■ **The task**:
Please reproduce the data exactly, though every picture must stay out.

*** Opening Entries supplied ***

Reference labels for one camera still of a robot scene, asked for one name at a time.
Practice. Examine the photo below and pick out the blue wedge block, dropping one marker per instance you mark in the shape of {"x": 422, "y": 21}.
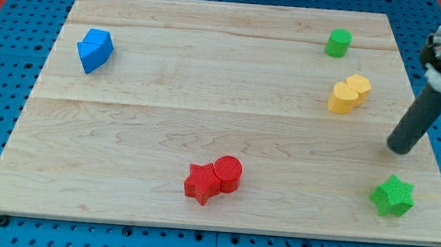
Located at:
{"x": 91, "y": 58}

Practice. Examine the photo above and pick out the red star block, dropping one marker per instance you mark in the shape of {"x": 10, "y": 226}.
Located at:
{"x": 202, "y": 183}

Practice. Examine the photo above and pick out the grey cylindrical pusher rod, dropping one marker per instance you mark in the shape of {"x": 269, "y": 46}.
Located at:
{"x": 423, "y": 112}

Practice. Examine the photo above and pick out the blue cube block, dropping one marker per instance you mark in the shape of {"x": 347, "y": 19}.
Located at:
{"x": 96, "y": 36}

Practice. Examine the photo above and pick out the yellow heart block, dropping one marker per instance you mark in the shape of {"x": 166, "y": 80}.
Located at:
{"x": 342, "y": 99}

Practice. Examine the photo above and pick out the wooden board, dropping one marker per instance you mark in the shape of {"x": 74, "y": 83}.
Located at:
{"x": 190, "y": 81}

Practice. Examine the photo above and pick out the red cylinder block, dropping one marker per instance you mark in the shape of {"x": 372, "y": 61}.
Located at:
{"x": 229, "y": 170}

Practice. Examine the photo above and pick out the yellow hexagon block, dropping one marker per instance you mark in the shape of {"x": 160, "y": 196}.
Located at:
{"x": 361, "y": 85}

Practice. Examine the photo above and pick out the green star block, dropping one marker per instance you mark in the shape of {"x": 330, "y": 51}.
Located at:
{"x": 393, "y": 196}

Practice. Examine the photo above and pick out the green cylinder block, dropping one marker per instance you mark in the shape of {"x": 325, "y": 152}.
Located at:
{"x": 338, "y": 43}

*** Closing Entries supplied ***

■ **Result**:
Reference labels for one camera still of a robot scene, asked for one name at a time.
Practice. Examine the photo below and pick out the blue wedge block, dropping one marker per instance you mark in the shape of {"x": 422, "y": 21}.
Located at:
{"x": 91, "y": 58}

Practice. Examine the photo above and pick out the red star block, dropping one marker per instance you mark in the shape of {"x": 10, "y": 226}.
Located at:
{"x": 202, "y": 183}

Practice. Examine the photo above and pick out the grey cylindrical pusher rod, dropping one marker per instance you mark in the shape of {"x": 269, "y": 46}.
Located at:
{"x": 423, "y": 112}

Practice. Examine the photo above and pick out the blue cube block, dropping one marker per instance you mark in the shape of {"x": 347, "y": 19}.
Located at:
{"x": 96, "y": 36}

Practice. Examine the photo above and pick out the yellow heart block, dropping one marker per instance you mark in the shape of {"x": 166, "y": 80}.
Located at:
{"x": 342, "y": 99}

Practice. Examine the photo above and pick out the wooden board, dropping one marker per instance you mark in the shape of {"x": 74, "y": 83}.
Located at:
{"x": 190, "y": 81}

Practice. Examine the photo above and pick out the red cylinder block, dropping one marker per instance you mark in the shape of {"x": 372, "y": 61}.
Located at:
{"x": 229, "y": 170}

Practice. Examine the photo above and pick out the yellow hexagon block, dropping one marker per instance you mark in the shape of {"x": 160, "y": 196}.
Located at:
{"x": 361, "y": 85}

Practice. Examine the photo above and pick out the green star block, dropping one marker per instance you mark in the shape of {"x": 330, "y": 51}.
Located at:
{"x": 393, "y": 196}

Practice. Examine the photo above and pick out the green cylinder block, dropping one marker per instance you mark in the shape of {"x": 325, "y": 152}.
Located at:
{"x": 338, "y": 43}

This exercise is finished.